Richard Bach no nació escritor. Durante gran parte de su vida fue piloto del Ejército del Aire y mecánico de aviones y surcó los aires con la misma habilidad e ingenio por la que viaja con su imaginación y dentro de la mente humana.

Volar es vivir

Su amor por la aviación es clara en su producción literaria, no sólo en la conocidísima Juan Salvador Gaviota, sino en obras posteriores como Uno o Crónicas de los hurones 2. En el aire, Puente hacia el infinito. De hecho el primer contacto con la escritura lo tuvo trabajando, y también dirigiendo, la revista Flying.

Así, en toda su obra hay un viaje o un vuelo como recurso metafórico o hilo conductor. Para él "la aviación era su religión" y guía de una espiritualidad desbordante en su obra. Bach no entiende la vida sin volar, la literatura sin volar y en fin todo movimiento está incluido en el aleteo o planeo de la máquina voladora.

Bach, el ansia por recorrer la naturaleza

Quizás el vuelo real, de alguna manera, haya creado en el autor el ansia por recorrer la naturaleza humana, usar el viaje para iniciar el descubrimiento de uno mismo, por expandirse y volar por los cielos de la introspección, por otro lado, amplios y generales que atañen a todo hombre y mujer.

Curiosamente, Bach usa de dos métodos para llevar a cabo esta tarea: por un lado, la reflexión profunda a través de un viaje complejo; y por otra, la fábula sencilla apta para todos y que se toma como un soplo de aire. Esto también lo recoge de su vida donde realizó vuelos funcionales, trabajos mecánicos e incluso realizó espectáculos acrobáticos.

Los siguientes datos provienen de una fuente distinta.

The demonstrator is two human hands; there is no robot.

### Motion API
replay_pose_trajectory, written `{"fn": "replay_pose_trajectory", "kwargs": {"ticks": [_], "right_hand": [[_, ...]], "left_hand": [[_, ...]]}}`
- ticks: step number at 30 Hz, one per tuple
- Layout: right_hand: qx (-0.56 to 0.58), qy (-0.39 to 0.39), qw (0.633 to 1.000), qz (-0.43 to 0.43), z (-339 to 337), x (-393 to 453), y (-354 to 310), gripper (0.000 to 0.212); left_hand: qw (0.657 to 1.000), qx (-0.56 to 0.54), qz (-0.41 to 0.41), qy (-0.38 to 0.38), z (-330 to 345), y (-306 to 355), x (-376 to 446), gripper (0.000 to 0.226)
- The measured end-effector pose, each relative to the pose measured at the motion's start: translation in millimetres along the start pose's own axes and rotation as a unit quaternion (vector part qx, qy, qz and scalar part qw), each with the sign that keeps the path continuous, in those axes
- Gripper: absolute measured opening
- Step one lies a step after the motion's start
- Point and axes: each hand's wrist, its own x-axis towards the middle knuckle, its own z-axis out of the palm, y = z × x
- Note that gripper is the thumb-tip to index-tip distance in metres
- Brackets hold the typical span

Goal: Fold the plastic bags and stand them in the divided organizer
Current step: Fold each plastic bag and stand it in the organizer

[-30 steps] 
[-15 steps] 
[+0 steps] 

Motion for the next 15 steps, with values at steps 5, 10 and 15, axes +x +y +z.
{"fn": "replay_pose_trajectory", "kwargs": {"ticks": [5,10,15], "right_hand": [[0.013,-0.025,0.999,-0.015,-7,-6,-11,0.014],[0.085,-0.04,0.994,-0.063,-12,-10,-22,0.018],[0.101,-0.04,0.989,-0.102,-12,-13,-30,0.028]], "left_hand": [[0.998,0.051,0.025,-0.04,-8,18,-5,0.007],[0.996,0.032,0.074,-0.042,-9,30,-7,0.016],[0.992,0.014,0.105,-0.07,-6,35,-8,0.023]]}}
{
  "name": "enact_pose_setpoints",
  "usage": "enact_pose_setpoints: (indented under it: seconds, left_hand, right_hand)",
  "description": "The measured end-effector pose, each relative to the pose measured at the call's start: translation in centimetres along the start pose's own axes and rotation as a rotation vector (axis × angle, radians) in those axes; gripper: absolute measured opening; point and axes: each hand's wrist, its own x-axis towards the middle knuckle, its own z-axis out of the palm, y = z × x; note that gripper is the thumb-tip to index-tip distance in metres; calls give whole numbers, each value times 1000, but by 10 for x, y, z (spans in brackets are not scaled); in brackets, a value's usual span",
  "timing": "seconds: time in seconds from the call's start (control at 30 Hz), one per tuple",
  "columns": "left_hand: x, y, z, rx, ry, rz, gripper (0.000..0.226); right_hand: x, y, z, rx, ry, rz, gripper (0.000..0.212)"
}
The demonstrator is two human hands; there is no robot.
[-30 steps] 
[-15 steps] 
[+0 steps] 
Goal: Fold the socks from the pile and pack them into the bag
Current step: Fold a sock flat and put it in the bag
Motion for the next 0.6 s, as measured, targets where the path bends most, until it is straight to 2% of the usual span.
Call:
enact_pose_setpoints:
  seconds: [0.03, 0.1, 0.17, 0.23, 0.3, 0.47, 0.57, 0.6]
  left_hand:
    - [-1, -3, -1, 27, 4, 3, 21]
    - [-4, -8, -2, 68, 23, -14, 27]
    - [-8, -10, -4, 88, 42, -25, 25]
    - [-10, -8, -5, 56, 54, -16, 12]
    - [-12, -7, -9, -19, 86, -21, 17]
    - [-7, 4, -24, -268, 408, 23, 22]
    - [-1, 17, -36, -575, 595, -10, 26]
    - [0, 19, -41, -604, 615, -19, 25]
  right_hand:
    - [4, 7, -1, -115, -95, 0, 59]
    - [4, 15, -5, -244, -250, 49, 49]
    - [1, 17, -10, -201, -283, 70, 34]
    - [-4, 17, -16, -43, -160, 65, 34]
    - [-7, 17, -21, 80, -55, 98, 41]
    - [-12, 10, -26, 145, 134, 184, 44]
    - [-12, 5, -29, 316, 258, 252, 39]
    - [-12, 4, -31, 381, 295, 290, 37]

Tampoco hay que olvidar que en muchas ocasiones ha vertido elementos biográficos en su obra.

Valientes hurones

En las crónicas se presenta un viaje de placer y conocimiento, en clave sencilla. Forman parte de una etapa muy posterior a su gran éxito Juan Salvador, ( éxito tal que en 2008 saca una nueva edición) La serie comienza en el año 2002 y termina en el 2005 con una compilación en un solo volumen.

Sin ninguna pretensión Las crónicas de los hurones aparece como una serie de cuentos que bien pueden considerarse juveniles, pero que resultan accesibles y entretenidos de 12 años a 99, como los juegos de mesa, con ilustraciones al uso, hechas por el propio autor y con sentido en cierta medida didáctico.

La serie de los hurones actualmente se compone de cinco títulos:

  1. En el mar
  2. En el aire
  3. En la escuela o Con las musas
  4. En la granja o En el rancho
  5. Vidas curiosas. Las aventuras de las crónicas del Hurón

Una obra que destaca el valor del trabajo en equipo

El primer libro Crónicas de los hurones I. En el mar trata de la fuerza de voluntad, el trabajo en equipo y el amor de un grupo de hurones cuyo trabajo es salvar la vida a los animales que se encuentran en peligro en el mar. Recurre a una historia de héroes y elige a unos animales que nunca se suelen asociar al mar, lo que incremente el coraje de los personajes por sí mismos.

En el mundo de los hurones no se puede dar la vida nada que por lo que se quiere y no hay nada más bello que dar la vida por otro. No existen ni rivalidades, ni envidias, ni sexismos. No molestan subtramas innecesarias como el romance o la competitividad. Ni siquiera se puede ver un antagonista, tan sólo las fuerzas de la naturaleza que ponen a prueba a las pequeñas criaturas.

Hay que mencionar que además de ser un libro "blanco" y "educativo", apenas cuenta con más de 160 páginas y se lee en un suspiro.